Thurston Geometries from Eleven Dimensions
J. Gegenberg, S. Vaidya, J.F. Vazquez-Poritz

TL;DR
This paper explores how all Thurston geometries can be derived from higher-dimensional theories using compactifications and T-duality, revealing connections between three-dimensional geometries and M-theory.
Contribution
It demonstrates that Thurston geometries can be obtained from higher-dimensional theories with scalar fields, using T-duality to relate different geometries within an M-theoretic framework.
Findings
Most Thurston geometries are related via T-duality in M-theory.
Three geometries are of the form N_2 x S^1, with N_2 of constant curvature.

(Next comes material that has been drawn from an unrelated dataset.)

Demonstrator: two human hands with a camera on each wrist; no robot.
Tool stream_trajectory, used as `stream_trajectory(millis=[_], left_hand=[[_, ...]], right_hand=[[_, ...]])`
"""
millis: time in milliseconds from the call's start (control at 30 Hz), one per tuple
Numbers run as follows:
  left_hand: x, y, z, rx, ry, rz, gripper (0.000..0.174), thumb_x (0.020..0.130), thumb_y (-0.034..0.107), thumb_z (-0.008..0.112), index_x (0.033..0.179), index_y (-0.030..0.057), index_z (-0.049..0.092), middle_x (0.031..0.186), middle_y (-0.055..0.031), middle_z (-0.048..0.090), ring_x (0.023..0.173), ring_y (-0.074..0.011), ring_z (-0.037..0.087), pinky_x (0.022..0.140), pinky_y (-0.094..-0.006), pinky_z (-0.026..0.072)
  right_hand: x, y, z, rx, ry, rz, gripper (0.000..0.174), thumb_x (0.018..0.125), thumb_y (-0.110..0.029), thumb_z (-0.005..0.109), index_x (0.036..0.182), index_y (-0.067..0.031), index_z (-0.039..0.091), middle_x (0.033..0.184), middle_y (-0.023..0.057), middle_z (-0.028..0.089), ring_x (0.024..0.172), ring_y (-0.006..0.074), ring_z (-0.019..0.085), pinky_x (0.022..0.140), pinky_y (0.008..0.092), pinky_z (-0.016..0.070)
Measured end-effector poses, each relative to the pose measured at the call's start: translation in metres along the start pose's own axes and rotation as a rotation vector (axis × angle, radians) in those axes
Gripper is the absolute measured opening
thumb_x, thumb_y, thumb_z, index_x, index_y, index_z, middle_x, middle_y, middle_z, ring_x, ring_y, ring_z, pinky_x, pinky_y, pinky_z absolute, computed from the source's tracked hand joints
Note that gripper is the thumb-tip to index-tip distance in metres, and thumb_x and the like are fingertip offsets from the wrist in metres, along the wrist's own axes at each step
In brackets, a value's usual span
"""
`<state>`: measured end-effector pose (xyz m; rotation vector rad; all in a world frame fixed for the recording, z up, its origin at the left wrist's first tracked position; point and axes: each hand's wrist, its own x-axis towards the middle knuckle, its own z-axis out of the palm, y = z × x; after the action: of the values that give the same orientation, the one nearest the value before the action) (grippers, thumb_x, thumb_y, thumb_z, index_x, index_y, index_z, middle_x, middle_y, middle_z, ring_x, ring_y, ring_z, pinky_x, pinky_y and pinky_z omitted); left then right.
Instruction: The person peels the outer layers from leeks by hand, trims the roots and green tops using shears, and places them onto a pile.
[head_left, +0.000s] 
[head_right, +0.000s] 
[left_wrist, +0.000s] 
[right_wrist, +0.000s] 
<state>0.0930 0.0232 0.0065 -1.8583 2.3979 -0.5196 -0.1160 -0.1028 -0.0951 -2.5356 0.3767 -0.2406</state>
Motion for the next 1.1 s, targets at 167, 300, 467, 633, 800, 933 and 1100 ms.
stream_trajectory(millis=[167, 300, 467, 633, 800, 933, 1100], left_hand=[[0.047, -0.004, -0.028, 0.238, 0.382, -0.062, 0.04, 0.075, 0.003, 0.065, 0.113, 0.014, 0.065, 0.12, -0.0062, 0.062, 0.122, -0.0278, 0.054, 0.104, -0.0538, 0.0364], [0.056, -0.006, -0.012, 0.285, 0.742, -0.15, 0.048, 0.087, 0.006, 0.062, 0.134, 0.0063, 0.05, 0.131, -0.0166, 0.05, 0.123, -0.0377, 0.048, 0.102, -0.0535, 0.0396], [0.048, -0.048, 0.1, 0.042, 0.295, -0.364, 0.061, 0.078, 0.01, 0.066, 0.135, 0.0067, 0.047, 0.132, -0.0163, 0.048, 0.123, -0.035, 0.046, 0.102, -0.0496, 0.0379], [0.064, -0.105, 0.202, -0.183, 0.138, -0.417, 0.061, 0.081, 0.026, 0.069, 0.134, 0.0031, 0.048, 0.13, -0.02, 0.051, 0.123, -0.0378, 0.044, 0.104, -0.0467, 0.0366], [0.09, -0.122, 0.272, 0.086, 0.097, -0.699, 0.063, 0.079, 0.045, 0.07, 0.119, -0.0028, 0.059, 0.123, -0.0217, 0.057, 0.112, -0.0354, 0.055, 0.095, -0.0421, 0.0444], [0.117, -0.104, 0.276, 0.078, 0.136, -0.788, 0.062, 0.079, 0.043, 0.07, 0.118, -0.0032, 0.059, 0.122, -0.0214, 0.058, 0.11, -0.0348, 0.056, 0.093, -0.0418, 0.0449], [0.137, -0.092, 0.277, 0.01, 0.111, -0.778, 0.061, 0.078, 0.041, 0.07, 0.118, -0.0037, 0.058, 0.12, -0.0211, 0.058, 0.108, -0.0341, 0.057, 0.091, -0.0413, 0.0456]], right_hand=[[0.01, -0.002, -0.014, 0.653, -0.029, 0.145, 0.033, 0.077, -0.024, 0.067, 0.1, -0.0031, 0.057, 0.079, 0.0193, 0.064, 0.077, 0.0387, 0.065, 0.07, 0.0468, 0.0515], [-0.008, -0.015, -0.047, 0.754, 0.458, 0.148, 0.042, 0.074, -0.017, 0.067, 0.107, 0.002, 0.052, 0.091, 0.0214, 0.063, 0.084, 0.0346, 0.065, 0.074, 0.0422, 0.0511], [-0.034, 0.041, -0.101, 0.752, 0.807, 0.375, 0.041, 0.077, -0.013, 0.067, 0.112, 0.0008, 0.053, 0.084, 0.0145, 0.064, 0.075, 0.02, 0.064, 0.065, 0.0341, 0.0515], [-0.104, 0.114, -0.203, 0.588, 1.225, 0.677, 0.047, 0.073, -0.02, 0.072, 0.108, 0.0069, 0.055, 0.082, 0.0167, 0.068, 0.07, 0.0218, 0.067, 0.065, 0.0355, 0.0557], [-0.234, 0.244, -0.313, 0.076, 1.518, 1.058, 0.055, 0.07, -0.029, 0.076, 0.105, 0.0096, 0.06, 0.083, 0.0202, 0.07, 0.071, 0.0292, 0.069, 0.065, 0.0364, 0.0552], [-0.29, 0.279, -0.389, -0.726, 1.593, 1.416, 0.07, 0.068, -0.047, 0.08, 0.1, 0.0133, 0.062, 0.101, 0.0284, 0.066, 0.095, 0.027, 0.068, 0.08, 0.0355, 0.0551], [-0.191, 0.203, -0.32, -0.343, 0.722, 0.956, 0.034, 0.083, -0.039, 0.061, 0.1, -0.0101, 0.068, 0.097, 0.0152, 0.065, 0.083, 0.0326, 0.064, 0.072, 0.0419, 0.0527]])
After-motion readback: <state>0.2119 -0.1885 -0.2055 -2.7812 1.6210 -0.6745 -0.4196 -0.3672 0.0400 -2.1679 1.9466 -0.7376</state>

Sol geometry is an exception, arising from D3-brane reduction in a B-field background.
Abstract
In three dimensions, a `master theory' for all Thurston geometries requires imaginary flux. However, these geometries can be obtained from physical three-dimensional theories with various additional scalar fields, which can be interpreted as moduli in various compactifications of a higher-dimensional `master theory'. Three Thurston geometries are of the form N_2 x S^1, where N_2 denotes a two-dimensional Riemannian space of constant curvature. This enables us to twist these spaces, via T-duality, into other Thurston geometries as a U(1) bundle over N_2. In this way, Hopf T-duality relates all but one of the geometries in the higher-dimensional M-theoretic framework. The exception is the `Sol geometry,' which results from the dimensional reduction of the decoupling limit of the D3-brane in a background B-field.